‘We wanted a girl who looked like a doll.’
Photograph: Kind courtesy Shefali Jariwala/Instagram
Vinay Sapru and Radhika Rao were the ones who discovered Shefali Jariwala and introduced her to showbiz more than two decades ago.
The directors of her breakout song, Kaanta Laga, which released in 2002, they had discovered the then college-going girl on Linking Road, northwest Mumbai.
Vinay Sapru goes back in time and tells Subhash K Jha, “From an engineering student to the nation’s heart-throb, it was an amazing journey.”
Â
Shefali Jariwala’s sudden death has shocked the entertainment industry.
She was our closest and dearest protege.
Her death has saddened the industry and I can see the reaction everywhere.
We switch on (television) channels, newspapers, Web sites, and it’s ‘Kaanta Laga Girl, Kaanta Laga Girl’ everywhere.
How did you get to know of her death?
Divya Khosla messaged me at 1.30 am. She was the first to convey the sad news.
From there on, it’s been a floodgate of memories, which is so tough to cope up with.
IMAGE: Shefali Jariwala in Kaanta Laga.
Tell us about your association with Shefali Jariwala.
We wanted a girl who looked like a doll.
We discovered her at 19, and have been in touch since the last two decades.
Doesn’t her death expose the difficult side of showbiz?

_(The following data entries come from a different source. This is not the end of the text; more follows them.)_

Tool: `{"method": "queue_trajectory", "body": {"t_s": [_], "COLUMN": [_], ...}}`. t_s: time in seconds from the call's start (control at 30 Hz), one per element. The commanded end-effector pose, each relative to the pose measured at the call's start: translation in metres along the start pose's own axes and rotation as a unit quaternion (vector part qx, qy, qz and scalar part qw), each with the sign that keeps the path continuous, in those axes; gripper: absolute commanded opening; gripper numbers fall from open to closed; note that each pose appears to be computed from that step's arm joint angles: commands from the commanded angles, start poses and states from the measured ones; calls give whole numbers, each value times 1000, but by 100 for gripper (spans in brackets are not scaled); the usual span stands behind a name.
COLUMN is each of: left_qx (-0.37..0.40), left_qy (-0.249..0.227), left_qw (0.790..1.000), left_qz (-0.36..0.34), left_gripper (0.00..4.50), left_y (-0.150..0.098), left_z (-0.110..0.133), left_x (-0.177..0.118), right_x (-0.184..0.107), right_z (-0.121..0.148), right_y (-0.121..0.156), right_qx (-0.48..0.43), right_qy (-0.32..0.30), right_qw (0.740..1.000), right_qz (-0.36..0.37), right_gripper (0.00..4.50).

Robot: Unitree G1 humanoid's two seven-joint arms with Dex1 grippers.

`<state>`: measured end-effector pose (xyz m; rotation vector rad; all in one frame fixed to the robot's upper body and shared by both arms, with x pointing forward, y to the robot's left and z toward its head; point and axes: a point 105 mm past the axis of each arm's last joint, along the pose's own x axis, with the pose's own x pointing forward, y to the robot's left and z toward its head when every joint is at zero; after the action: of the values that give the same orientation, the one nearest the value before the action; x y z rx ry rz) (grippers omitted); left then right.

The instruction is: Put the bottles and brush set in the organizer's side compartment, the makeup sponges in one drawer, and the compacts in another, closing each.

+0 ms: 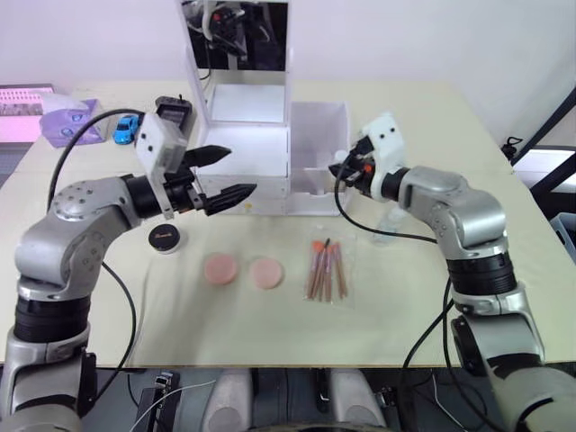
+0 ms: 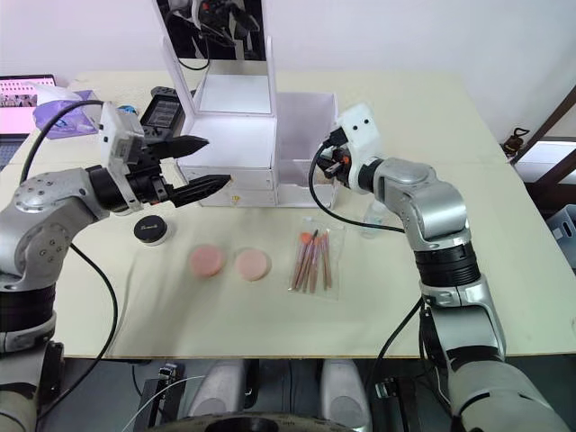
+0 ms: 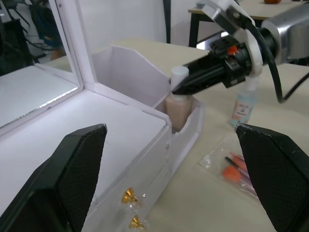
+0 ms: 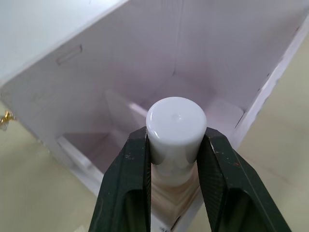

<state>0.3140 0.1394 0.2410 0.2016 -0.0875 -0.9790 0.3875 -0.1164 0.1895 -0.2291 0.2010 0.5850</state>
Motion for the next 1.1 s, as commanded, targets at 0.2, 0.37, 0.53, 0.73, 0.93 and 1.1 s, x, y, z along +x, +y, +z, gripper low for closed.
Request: {"method": "queue_trajectory", "body": {"t_s": [0.2,0.37,0.53,0.73,0.93,1.1], "left_qx": [12,14,9,-11,30,40], "left_qy": [-17,-15,-17,44,139,150], "left_qw": [999,998,994,994,990,988], "left_qz": [-37,-56,-108,-105,-5,24], "left_gripper": [450,450,450,450,450,450], "left_y": [-11,-10,-11,23,74,93], "left_z": [10,10,14,1,-18,-20], "left_x": [7,6,4,-38,-98,-119], "right_x": [-29,-64,-121,-195,-242,-264], "right_z": [49,79,89,39,-37,-73], "right_y": [-6,-3,-27,-59,-68,-78], "right_qx": [-38,-35,-52,-32,-58,-35], "right_qy": [-54,-105,-151,-151,-69,-38], "right_qw": [998,993,987,988,991,989], "right_qz": [-13,36,34,-26,-100,-136], "right_gripper": [448,448,448,448,448,448]}}
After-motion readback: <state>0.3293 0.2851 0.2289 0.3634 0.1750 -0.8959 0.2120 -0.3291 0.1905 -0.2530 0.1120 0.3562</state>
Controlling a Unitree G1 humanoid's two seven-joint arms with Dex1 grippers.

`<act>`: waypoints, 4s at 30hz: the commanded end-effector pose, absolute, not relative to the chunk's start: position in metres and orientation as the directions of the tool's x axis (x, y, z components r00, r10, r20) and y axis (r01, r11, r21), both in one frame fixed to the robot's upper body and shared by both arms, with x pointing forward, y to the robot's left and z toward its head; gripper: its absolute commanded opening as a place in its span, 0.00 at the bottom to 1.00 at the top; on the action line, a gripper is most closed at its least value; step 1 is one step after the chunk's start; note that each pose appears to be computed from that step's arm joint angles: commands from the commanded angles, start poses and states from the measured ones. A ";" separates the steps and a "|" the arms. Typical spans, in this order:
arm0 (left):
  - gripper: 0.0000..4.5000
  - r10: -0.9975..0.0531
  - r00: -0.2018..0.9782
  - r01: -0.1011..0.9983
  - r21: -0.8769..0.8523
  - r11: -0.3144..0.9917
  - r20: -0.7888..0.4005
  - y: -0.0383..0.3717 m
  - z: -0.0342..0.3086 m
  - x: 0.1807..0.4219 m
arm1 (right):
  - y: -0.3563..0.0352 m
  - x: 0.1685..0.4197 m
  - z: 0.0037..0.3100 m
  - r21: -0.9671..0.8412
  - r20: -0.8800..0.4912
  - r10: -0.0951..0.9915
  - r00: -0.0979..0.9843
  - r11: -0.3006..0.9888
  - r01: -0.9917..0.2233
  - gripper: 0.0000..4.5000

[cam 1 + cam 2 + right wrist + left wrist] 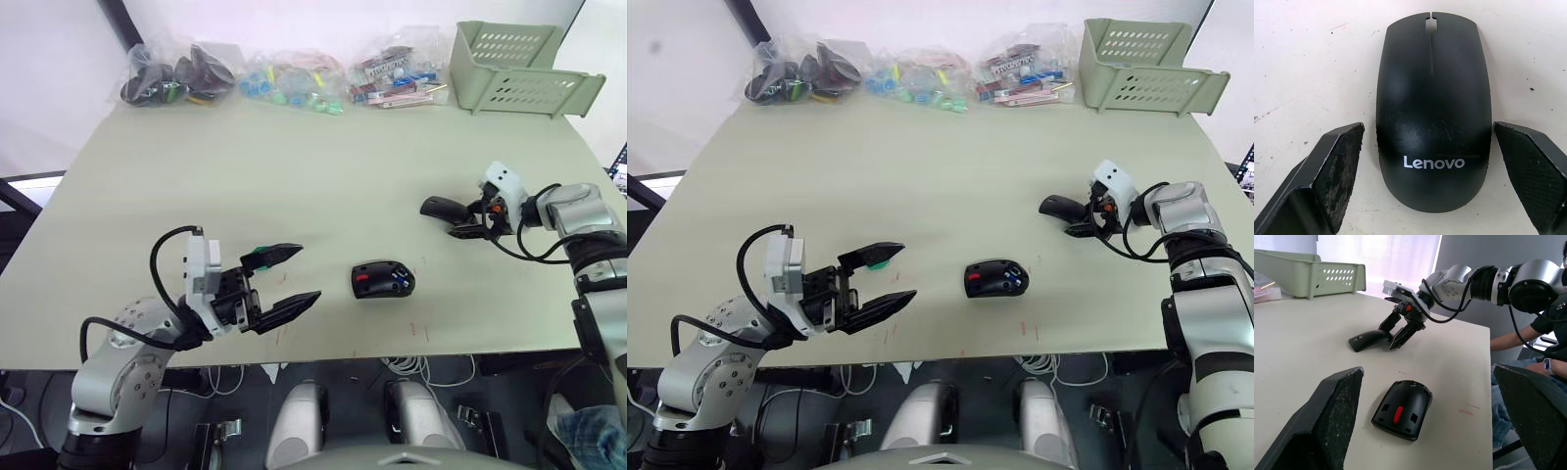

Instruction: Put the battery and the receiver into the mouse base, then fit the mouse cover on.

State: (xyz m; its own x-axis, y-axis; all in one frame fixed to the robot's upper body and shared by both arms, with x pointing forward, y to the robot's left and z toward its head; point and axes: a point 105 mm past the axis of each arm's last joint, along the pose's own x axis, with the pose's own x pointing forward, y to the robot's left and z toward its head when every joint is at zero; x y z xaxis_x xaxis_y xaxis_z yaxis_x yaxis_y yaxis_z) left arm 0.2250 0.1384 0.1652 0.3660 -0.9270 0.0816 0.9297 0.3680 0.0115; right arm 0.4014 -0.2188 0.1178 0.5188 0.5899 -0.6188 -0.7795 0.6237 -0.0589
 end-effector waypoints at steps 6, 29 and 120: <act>1.00 -0.941 0.327 0.943 0.037 0.331 0.094 0.130 0.174 0.216 | -0.219 0.406 0.139 -0.093 -0.572 0.602 0.558 0.628 -0.773 0.98; 1.00 -0.945 0.315 0.947 0.032 0.319 0.090 0.122 0.164 0.214 | -0.222 0.403 0.134 -0.095 -0.587 0.589 0.555 0.631 -0.770 0.98; 1.00 -0.942 0.332 0.941 0.055 0.334 0.051 0.199 0.131 0.230 | -0.073 0.276 0.195 -0.177 -0.742 0.631 0.224 0.137 -0.975 0.58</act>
State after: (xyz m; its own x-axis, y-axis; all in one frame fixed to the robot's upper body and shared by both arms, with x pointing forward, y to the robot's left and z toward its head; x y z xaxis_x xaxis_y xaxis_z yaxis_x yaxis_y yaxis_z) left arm 0.2340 0.1897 0.1273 0.3247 -0.9445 0.0507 0.9451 0.3261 0.0226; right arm 0.2809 -0.0802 0.1895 0.2297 0.6278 -0.7437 -0.9720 0.1875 -0.1420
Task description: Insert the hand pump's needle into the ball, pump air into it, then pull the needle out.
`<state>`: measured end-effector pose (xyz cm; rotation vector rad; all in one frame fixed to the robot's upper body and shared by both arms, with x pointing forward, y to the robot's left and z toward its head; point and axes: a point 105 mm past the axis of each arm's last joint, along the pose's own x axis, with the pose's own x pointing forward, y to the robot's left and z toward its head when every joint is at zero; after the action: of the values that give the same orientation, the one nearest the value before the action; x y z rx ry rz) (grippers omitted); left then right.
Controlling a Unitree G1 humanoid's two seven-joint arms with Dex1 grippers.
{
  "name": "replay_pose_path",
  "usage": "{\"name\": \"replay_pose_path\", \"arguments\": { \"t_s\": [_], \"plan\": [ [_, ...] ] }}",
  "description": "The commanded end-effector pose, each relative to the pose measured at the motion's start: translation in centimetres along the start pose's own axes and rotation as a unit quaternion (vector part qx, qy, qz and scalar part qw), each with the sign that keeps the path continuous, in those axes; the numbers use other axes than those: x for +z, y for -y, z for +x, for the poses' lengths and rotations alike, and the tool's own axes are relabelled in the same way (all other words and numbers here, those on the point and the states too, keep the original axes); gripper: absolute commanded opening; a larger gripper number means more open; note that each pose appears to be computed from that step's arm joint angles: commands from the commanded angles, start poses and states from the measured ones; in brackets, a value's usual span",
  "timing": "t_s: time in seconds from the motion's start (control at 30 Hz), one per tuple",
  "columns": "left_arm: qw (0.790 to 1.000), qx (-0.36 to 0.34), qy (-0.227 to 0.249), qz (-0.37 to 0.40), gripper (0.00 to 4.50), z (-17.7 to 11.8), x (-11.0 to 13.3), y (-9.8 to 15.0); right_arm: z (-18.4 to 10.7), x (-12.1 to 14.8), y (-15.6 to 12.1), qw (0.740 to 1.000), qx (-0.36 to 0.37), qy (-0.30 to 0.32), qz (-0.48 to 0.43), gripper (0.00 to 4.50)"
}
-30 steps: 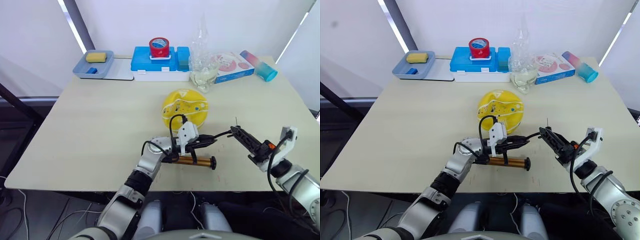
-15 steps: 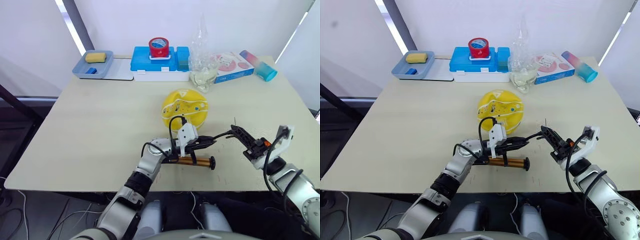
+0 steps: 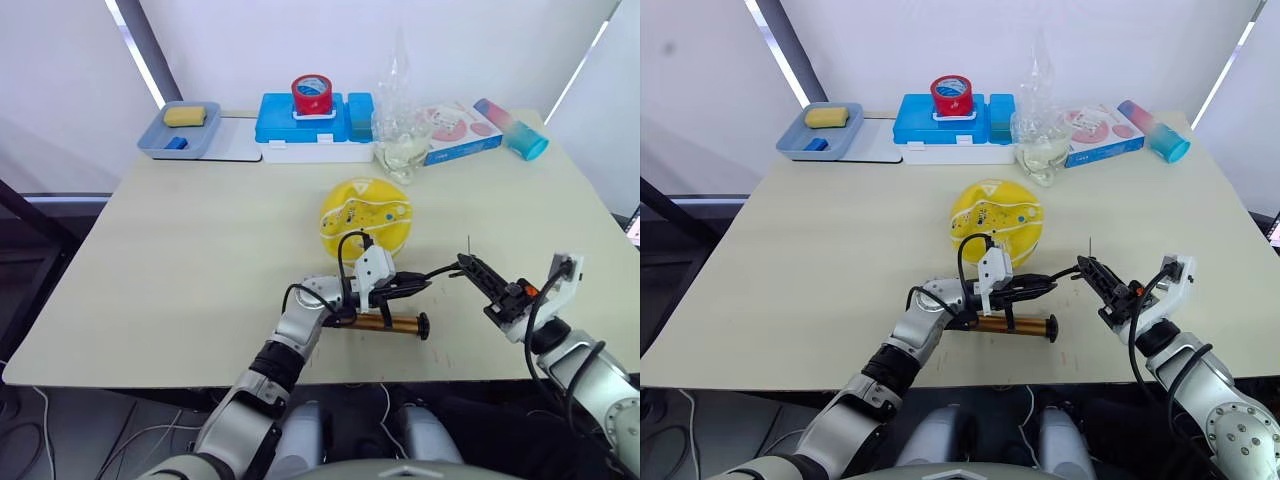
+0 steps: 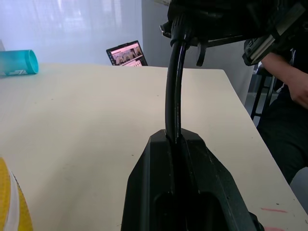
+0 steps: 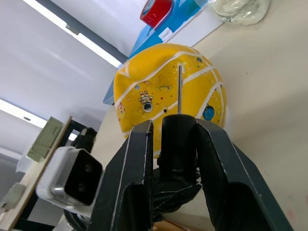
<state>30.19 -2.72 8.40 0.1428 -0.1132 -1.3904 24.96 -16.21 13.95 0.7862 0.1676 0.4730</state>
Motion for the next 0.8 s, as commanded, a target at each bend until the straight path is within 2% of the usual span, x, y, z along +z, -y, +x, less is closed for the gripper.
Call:
{"name": "replay_pose_path", "arguments": {
  "t_s": [0.03,0.8],
  "plan": [
    [0.999,-0.001,0.031,0.012,0.00,0.4,1.5,-0.2,-0.1,0.6,-0.7,1.000,0.011,0.012,-0.022,1.32],
    [1.000,-0.010,0.027,0.009,0.00,0.1,1.2,0.1,-1.1,0.6,0.9,0.999,0.007,0.032,-0.019,1.32]
  ]
}}
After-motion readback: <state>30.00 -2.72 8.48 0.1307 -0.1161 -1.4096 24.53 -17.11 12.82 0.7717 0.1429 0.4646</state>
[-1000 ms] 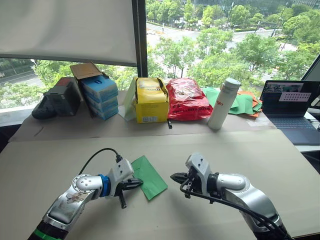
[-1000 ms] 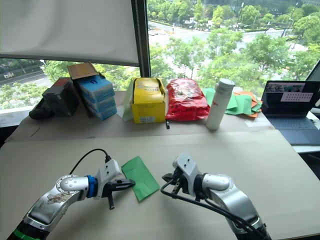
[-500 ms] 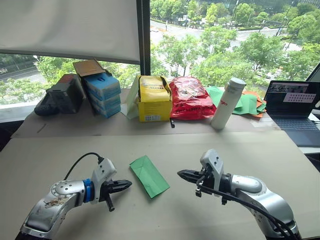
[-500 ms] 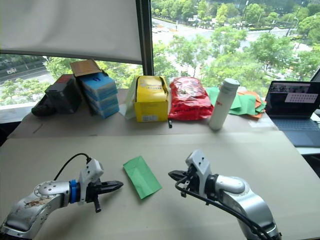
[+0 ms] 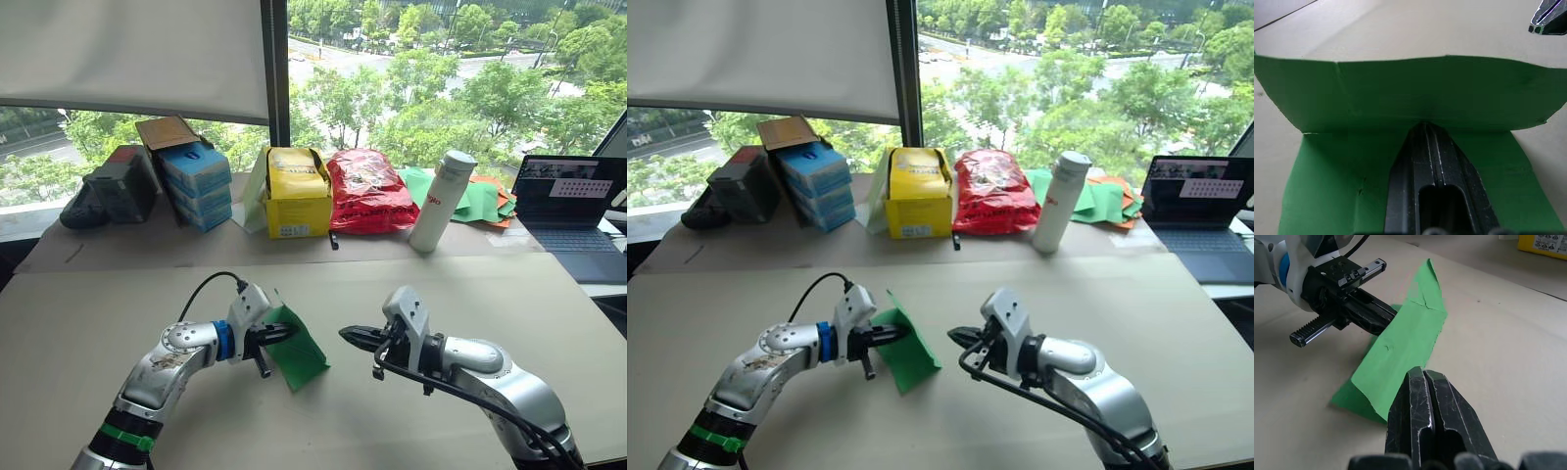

Yes. Maybe this happens in other people’s life but Shefali was never like that. From the time we spotted her on Linking Road till now, she was a bundle of energy and a bundle of dreams and hope.
She was never a victim of a circumstance.
What happens when death is so sudden and so young, one always tries to see this part of the life, that maybe the person was a victim. But it was never like that.
She was a positive person, always dreaming about the future.
Every time we met her, she was always so well turned up and well groomed.
Photograph: Kind courtesy Shefali Jariwala/Instagram
I believe she was religious.
Apne ghar mein Ganpatiji rakhti thi, Nauratre ki deviyan rakhti thi aur bulaati thi.
She was happy with everything that she got.
She was very content with being the Kaanta Laga girl.
She became the heartthrob of the nation.
She took it on and lived it to the fullest.
How much was your version of Kaanta Laga influenced from Lata Mangeshkar’s original rendition?
When you’re recreating a song, you can always tamper with the rendition of the vocals.
But our brief was that, don’t tamper with the rendition of the vocal because that was sung by the Goddess herself.
I said, yes, we are recreating the song, but there cannot be anyone who can render it better.
So you will see that the arrangement has changed, the music instruments have changed, but the vocals have been kept the way Lataji immortalised them.
Lataji has been an inspiration.
IMAGE: Vinay Sapru and Radhika Rao with Shefali Jariwala. Photograph: Kind courtesy Vinay Sapru and Radhika Rao/Instagram
But Shefali was not able to make much headway after Kaanta Laga.
See, I’ll tell you what, when you have such a big success and such a big iconic thing.
When we designed the DJ Doll album and made the Kaanta Laga song, we mentored Shefali, groomed her and prepared her for something that was close to our heart.
She worked hard, the rehearsals went on for almost three-and-a-half months.
Then the result was for everyone to see.
Shefali was the face of Kaanta Laga.
I still remember the Bombay Times cover. She was featured as the girl who was breaking all records with this song.
She came to our office with some 10 copies of Bombay Times and was saying, ‘Sir, I’m on the Bombay Times cover!’
Full of life, full of positivity, full of dreams in her eyes.
It’s not that she didn’t do more work in all these years, or didn’t do anything else.
But this was the one iconic thing she did.
Was she happy with what she had?
Yes. She used to do shows all over the world.
She used to drop in at our office, happy and prosperous.
From an engineering student to the nation’s heart-throb, it was an amazing journey.